[Work to complete]:
Take the line that contains "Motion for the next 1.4" and all lines after it, up to and including the last line of the data, and write them out exactly; nothing else belongs in the answer.

[Information]:
++++++++

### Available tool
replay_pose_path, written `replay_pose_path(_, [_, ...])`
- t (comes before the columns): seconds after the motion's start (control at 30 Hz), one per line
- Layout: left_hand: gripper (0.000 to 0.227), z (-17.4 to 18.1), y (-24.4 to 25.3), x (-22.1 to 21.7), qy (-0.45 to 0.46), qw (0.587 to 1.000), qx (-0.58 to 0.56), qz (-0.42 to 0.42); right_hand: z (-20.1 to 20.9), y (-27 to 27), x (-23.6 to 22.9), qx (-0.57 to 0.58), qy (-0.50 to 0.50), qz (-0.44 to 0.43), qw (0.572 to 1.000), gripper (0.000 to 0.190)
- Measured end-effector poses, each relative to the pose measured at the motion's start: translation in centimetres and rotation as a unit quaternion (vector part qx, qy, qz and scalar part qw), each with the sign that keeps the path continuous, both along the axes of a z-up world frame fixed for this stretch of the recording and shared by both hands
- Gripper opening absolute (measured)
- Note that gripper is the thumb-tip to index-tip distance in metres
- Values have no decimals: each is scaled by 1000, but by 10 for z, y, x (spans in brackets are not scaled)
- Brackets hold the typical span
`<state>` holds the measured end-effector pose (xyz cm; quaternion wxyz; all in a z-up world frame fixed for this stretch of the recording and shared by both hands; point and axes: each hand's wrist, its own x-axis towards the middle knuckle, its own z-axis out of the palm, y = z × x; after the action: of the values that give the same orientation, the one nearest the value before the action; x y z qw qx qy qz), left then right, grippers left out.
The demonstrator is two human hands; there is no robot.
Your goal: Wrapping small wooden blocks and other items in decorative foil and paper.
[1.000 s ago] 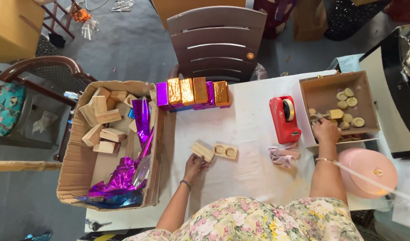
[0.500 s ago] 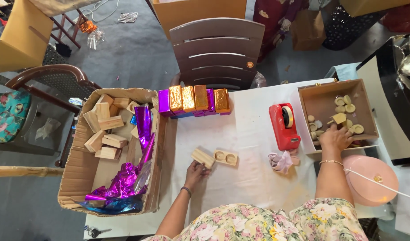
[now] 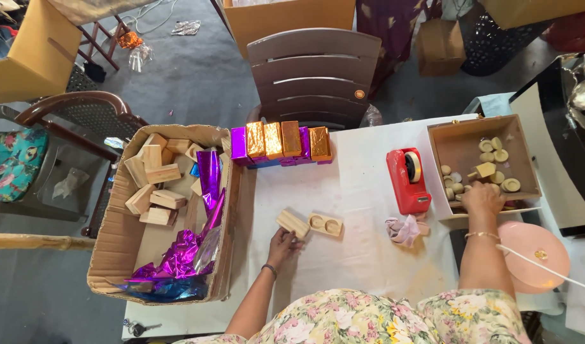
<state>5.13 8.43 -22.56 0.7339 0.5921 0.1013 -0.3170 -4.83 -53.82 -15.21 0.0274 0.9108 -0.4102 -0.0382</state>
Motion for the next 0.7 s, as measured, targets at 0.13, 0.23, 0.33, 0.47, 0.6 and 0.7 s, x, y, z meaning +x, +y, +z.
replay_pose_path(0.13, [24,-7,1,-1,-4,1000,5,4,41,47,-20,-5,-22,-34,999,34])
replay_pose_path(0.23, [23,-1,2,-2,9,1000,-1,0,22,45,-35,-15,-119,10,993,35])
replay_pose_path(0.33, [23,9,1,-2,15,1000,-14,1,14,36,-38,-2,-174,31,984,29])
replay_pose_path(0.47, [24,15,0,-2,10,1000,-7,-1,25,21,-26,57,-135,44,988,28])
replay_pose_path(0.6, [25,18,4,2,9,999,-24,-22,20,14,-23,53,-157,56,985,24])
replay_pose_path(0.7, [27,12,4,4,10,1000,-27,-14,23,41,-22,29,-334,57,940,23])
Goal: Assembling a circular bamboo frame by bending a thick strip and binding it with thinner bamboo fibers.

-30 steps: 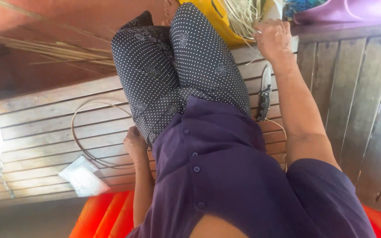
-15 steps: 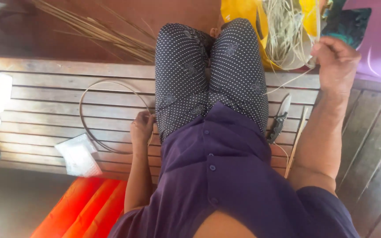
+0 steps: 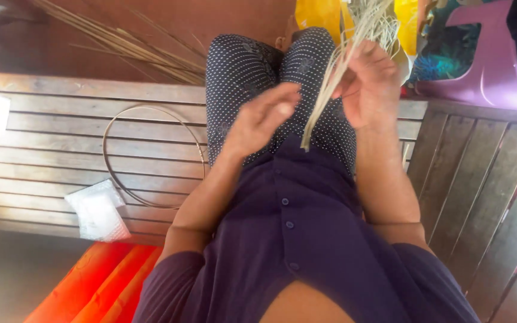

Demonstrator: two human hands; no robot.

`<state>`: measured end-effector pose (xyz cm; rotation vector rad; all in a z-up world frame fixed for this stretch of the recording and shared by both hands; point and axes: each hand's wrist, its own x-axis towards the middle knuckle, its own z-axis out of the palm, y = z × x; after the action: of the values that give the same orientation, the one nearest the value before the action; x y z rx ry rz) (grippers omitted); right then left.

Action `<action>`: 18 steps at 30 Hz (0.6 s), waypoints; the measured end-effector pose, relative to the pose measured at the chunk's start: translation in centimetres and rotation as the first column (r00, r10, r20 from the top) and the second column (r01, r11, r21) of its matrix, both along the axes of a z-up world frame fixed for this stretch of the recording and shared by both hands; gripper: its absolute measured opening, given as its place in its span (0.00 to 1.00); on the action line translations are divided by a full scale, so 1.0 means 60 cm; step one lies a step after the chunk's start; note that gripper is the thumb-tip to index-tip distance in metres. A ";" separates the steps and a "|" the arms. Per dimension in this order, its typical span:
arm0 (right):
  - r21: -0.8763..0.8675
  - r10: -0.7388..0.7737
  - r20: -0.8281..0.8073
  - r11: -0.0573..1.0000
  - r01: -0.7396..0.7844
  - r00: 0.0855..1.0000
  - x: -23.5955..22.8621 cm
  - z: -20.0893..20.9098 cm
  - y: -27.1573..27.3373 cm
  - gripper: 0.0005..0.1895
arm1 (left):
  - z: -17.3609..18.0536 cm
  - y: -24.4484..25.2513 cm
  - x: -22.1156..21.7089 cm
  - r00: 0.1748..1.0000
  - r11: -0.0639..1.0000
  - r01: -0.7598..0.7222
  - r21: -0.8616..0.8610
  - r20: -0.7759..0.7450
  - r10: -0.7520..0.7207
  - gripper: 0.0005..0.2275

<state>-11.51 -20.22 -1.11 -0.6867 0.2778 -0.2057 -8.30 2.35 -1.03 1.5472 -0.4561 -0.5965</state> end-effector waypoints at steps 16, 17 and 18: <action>0.020 -0.008 -0.132 1.000 0.011 0.991 -0.026 -0.070 0.050 0.08 | -0.097 0.000 -0.009 0.802 0.858 -0.450 -0.249 -0.536 0.265 0.08; -0.021 -0.011 -0.089 1.000 0.009 0.996 -0.029 -0.074 0.049 0.06 | -0.104 0.002 -0.004 0.786 0.850 -0.481 -0.214 -0.535 0.310 0.08; -0.063 -0.012 -0.047 0.998 0.009 0.999 -0.033 -0.079 0.046 0.05 | -0.110 0.002 0.000 0.769 0.840 -0.511 -0.180 -0.532 0.354 0.08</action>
<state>-13.46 -17.45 -5.86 -0.7534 0.3208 -0.2089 -8.27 2.49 -7.65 1.0842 0.1960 -0.4846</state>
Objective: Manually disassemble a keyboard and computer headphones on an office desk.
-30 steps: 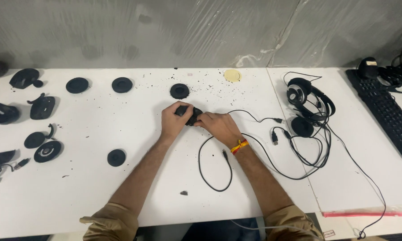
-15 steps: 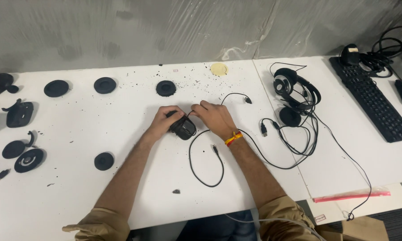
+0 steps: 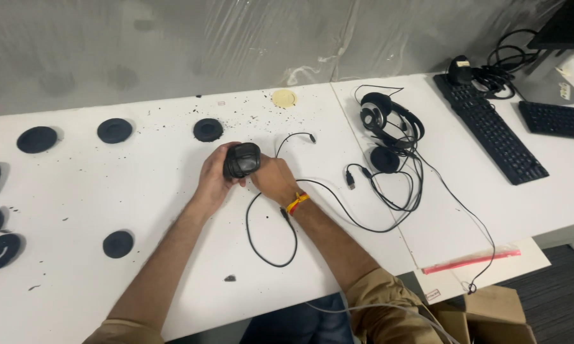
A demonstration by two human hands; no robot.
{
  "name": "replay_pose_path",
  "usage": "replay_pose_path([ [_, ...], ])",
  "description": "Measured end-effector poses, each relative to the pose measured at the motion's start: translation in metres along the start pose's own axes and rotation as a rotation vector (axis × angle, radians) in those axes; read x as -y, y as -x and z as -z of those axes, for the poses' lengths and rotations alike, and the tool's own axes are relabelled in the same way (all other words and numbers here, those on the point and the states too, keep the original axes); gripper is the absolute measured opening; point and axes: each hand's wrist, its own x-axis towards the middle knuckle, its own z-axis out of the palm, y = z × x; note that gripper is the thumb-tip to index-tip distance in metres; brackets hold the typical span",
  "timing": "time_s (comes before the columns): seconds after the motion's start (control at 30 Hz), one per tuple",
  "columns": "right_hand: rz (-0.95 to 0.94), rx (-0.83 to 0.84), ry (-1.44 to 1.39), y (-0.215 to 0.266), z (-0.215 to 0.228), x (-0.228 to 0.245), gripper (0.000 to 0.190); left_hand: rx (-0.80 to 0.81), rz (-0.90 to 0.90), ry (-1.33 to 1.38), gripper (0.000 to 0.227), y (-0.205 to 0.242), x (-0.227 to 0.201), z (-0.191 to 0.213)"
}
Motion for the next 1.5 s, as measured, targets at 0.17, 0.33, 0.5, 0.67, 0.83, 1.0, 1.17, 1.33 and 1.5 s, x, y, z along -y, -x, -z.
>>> replay_pose_path([
  [0.17, 0.015, 0.013, 0.01, -0.004, 0.009, 0.012, 0.012, -0.136, -0.004, -0.005, 0.05, -0.008, 0.008, 0.016],
  [0.33, 0.067, 0.012, -0.028, -0.001, 0.018, 0.033, 0.023, -0.3, -0.089, 0.034, 0.053, -0.016, 0.009, 0.039],
  [0.5, 0.192, -0.051, -0.001, 0.0, 0.019, 0.043, 0.023, -0.517, -0.306, -0.25, 0.043, -0.017, 0.001, 0.044],
  [0.67, 0.244, -0.013, 0.063, 0.001, 0.019, 0.042, 0.024, -0.495, -0.517, -0.752, 0.03, -0.005, -0.011, 0.045],
  [0.83, 0.29, -0.135, 0.089, 0.001, 0.024, 0.041, 0.022, -0.485, -0.481, -1.078, 0.033, 0.006, -0.025, 0.022],
  [1.0, 0.184, -0.236, -0.005, -0.001, 0.026, 0.031, 0.022, -0.269, -0.449, -1.219, 0.036, 0.01, -0.03, 0.006],
  [1.17, 0.161, -0.324, -0.034, -0.001, 0.039, 0.028, 0.02, -0.108, -0.417, -1.101, 0.03, 0.008, -0.024, 0.01],
  [1.33, 0.122, -0.382, -0.084, -0.002, 0.04, 0.024, 0.02, 0.054, -0.391, -0.962, 0.021, -0.008, -0.001, 0.033],
  [1.5, 0.02, -0.329, -0.164, -0.004, 0.044, 0.027, 0.018, 0.028, 0.007, -0.501, 0.033, -0.016, 0.026, 0.056],
])
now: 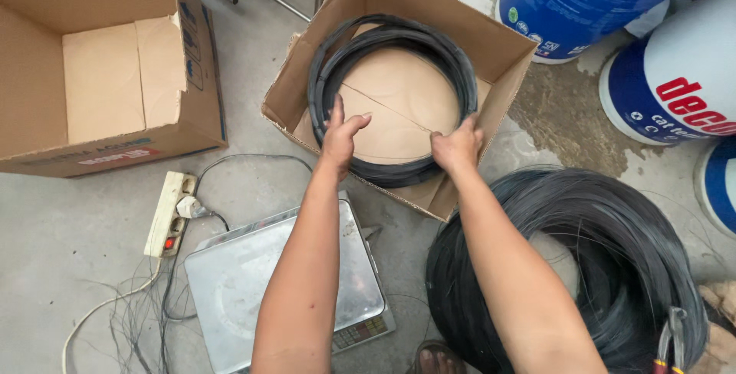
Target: The person weighs a coil of black wire on a digital scale, then places it into a cardboard box. They then pick up a larger coil of wire and use pliers to cut a section of it. Finally, they coil the cut wire by hand.
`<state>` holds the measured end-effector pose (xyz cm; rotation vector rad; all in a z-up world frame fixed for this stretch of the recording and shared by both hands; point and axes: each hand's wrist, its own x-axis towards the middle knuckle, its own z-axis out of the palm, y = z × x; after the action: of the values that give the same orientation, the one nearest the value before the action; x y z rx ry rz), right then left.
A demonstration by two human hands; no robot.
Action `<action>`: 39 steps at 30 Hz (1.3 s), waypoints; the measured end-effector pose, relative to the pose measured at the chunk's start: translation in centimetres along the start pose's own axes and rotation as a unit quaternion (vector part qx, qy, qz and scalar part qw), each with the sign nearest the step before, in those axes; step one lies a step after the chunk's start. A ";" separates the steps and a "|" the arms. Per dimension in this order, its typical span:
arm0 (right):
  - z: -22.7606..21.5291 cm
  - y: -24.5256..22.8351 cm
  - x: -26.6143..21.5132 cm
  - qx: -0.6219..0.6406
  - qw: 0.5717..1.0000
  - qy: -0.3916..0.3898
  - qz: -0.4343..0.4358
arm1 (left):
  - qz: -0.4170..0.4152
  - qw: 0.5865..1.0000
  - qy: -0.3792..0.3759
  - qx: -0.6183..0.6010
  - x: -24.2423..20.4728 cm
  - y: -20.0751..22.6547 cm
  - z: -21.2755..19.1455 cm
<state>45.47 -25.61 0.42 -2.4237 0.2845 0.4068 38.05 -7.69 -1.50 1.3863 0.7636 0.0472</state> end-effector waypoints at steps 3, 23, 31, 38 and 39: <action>0.9 2.2 3.2 -0.038 0.999 0.001 -0.035 | 0.016 1.000 0.007 -0.002 0.3 -0.3 0.1; -3.0 0.1 -1.4 0.031 0.996 -0.025 -0.085 | 0.047 0.994 -0.061 -0.071 -5.3 2.1 1.2; -2.9 1.8 -5.5 0.033 0.992 -0.019 -0.119 | 0.041 0.994 -0.097 0.023 -10.3 0.6 1.6; -4.7 3.3 -13.8 -0.035 0.977 -0.050 -0.203 | -0.004 0.964 -0.089 0.252 -20.8 1.6 -1.0; -5.8 2.8 -16.0 -0.072 0.970 -0.066 -0.221 | -0.012 0.961 -0.082 0.264 -21.9 1.6 -1.4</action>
<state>30.98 -29.86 8.79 -2.4918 -0.3524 0.3920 21.24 -16.20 9.92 1.8599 0.6786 -0.3087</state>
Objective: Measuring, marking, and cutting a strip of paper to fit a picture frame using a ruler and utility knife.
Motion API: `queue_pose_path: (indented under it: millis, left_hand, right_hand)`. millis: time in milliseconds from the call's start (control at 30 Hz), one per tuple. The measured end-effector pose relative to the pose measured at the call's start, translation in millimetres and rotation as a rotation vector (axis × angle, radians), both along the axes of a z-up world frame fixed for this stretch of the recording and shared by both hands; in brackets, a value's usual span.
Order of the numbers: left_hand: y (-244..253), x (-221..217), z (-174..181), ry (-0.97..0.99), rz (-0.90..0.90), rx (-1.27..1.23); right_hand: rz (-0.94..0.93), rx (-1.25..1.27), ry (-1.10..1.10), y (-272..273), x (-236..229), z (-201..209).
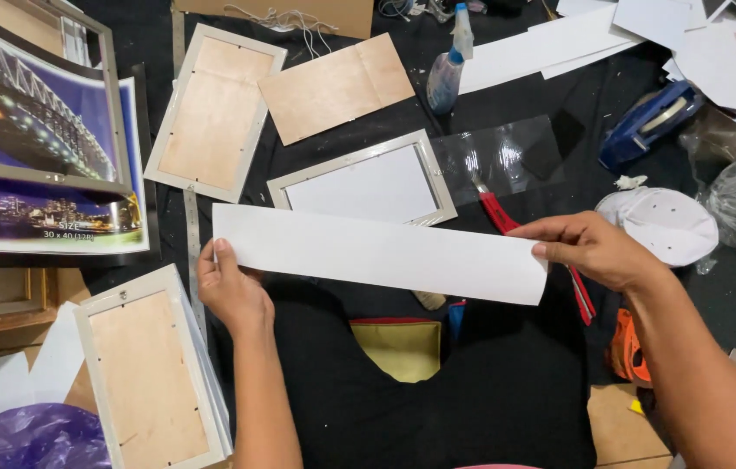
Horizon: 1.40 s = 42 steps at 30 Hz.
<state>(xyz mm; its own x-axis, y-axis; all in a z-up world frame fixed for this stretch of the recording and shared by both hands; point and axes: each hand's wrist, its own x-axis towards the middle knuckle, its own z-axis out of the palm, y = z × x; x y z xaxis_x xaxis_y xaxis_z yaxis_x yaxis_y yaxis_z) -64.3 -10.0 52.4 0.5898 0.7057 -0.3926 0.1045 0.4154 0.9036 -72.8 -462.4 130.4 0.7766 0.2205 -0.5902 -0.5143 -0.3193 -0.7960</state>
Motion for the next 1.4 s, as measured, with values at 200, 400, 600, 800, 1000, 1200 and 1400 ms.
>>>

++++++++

[Written answer]:
Motion for the next 1.4 s, as measured, with values at 200, 400, 600, 800, 1000, 1200 and 1400 ms.
>>>

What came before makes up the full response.